Boat Towing Lake Tahoe California
Boat Towing Lake Tahoe California
While some people are lucky enough to have lakefront or oceanfront property, the rest of the boating community is typically stuck transporting their boats (often for many miles) which usually means wheeling out the trailer and hitting the road.
But towing a boat, like all types of towing, needs to be undertaken with care. Seasoned pros might make it look simple in Lake Tahoe California.
For that, when you break down on the water, you can’t pull over to the curb and walk home, so true. Despite the best maintenance regimen and careful planning, circumstances beyond your control happen often in the demanding briny environment. Engines and components break down unexpectedly. Fuel gauges are not very accurate, Batteries fail or a super-negative low tide sucks more water off that sandbar than you have ever seen before, leaving you high and dry. These and similar incidents are why a good towing policy is invaluable.
If you love being on the lake, you can’t go wrong in the Golden State and less in the Lake Tahoe California. When towing your boat to your favorite fishing or sailing spot or especially if you are traveling to the state, it is important to know the California laws.
With the proliferation of affordable commercial assistance outfits in Lake Tahoe California, plus the constantly improving reliability of marine engines, it is not nearly as common as it once was for recreational boaters to tow other boats. That’s a good thing. Safe towing requires the right equipment and a good bit of know-how, and it is best left to professionals.
Occasionally, though, situations still arise in which you have little choice but to accept a tow from a friend or Good Samaritan, or offer one yourself. If you ever find yourself in one of those situations, here are a few things to keep in mind.
- Avoid coming alongside the other boat. Except in the calmest of conditions, coming alongside another boat is a recipe for trouble. Wave action can slam the boats together, and, worse yet, crewmembers’ extremities can get caught between them. Instead, throw the tow line to the other boat from a distance.
- If possible, attach the tow line to the bow eye. The bow eye (where the winch strap on the trailer attaches) is generally the best place to attach the tow line to the towed boat. On some boats, though, it can be difficult to reach from inside the boat.
- Use bowlines to create loops. If you need to tie the tow line to something like a bow eye, use a bowline to make the loop. Bowlines don’t slip and don’t tighten up under pressure well; they do, but not nearly as much as most other knots. Thus, they can be untied after the tow without too much trouble.

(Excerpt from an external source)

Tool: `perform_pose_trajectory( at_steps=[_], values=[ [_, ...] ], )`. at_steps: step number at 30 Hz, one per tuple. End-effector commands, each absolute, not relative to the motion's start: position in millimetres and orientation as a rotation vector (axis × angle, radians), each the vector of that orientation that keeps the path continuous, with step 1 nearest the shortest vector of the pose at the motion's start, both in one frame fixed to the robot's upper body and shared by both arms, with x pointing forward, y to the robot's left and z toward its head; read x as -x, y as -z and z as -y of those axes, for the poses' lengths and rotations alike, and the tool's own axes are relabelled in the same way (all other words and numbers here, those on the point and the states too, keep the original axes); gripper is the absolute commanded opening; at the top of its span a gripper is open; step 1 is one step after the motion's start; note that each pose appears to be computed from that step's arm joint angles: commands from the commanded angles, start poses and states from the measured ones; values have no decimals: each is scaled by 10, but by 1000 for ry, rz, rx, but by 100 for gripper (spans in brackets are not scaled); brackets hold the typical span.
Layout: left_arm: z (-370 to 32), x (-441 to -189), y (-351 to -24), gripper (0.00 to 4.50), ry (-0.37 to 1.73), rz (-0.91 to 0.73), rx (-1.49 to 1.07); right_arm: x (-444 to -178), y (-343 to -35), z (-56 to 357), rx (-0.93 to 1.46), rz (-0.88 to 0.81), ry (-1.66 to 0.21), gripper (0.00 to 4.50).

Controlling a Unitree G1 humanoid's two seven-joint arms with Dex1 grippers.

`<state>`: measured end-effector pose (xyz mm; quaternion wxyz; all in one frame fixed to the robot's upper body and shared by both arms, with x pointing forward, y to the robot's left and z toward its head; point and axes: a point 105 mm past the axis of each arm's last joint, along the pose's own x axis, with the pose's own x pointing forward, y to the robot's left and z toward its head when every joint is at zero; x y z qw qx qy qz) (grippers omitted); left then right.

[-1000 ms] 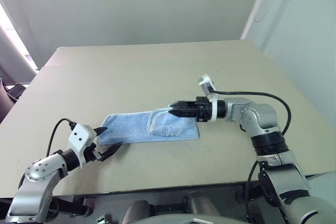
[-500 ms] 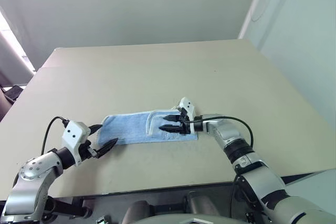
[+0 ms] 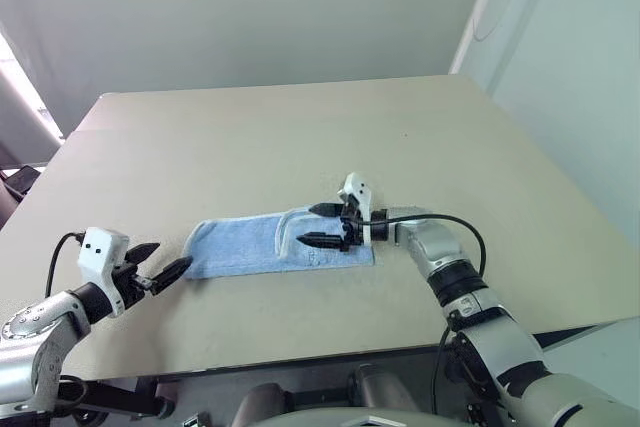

- Use plenty of lines. You should use an absolute minimum of 50 feet of tow line; 100 feet is much better. Remember that the boat in tow has no means of slowing down, so a longer line is an important safety measure. It also acts as a shock absorber.
- Watch your prop(s). If you’re doing the towing, don’t just throw your tow line overboard before getting under way; it’s all too easy to wrap it around your prop(s). Rather, keep it on deck and have a crewmember pay it out slowly as you get moving.
- Stay in constant communication. You should be able to instantly communicate with the crew of the other boat, and vice versa. Cell phones will work, but VHF or FRS two-way radios are faster. If you can’t use radios or phones, work out a simple set of hand signals for slowing down, speeding up, stopping and cutting loose.
- Leave the drive down on the towed boat. Outboards or outdrives of boats in tow should be left down to provide directional stability. Obviously, it’s important that they’re not turned on one side or the other. If the towed boat still “yaws” (swerves from side to side), try shifting weight (crew and gear) toward its stern.
- Keep a knife readily available. If you’re doing the towing, you should always be ready to cut loose the towed boat. The most obvious reason to do so is if it begins to sink, but there could be plenty of other reasons. It’s a good idea for the crew of the boat in tow to also keep a knife ready in case of an emergency.
- Wear your PFD. Towing, even in the best conditions, is potentially dangerous. Everybody on both boats should be wearing a PFD throughout the operation.
Hopefully, all of your boating experiences are happy ones, but if you do have problems with your boat when you are out on the water, there are companies can help.
If you are towing a boat for the first time in Lake Tahoe California, no precaution is too great. Boating may be a blast, but towing can be treacherous. Practice towing on back roads with low traffic levels to get used to turning, backing, braking and other necessary maneuvers without the pressure of heavy traffic on fast streets.
If there’s a question about your equipment or your loading, ask an expert. Perhaps most importantly, pay attention to dangerous weather situations like high winds that could cause your trailer to swerve and jackknife. If those types of conditions exist, then postpone or pull over.
Driving with bad machinery and a lack of skill under unsafe conditions can be bad enough in a car. Adding a couple thousand pounds of cargo in a poorly-loaded trailer to the equation should be more than enough to make you cautious.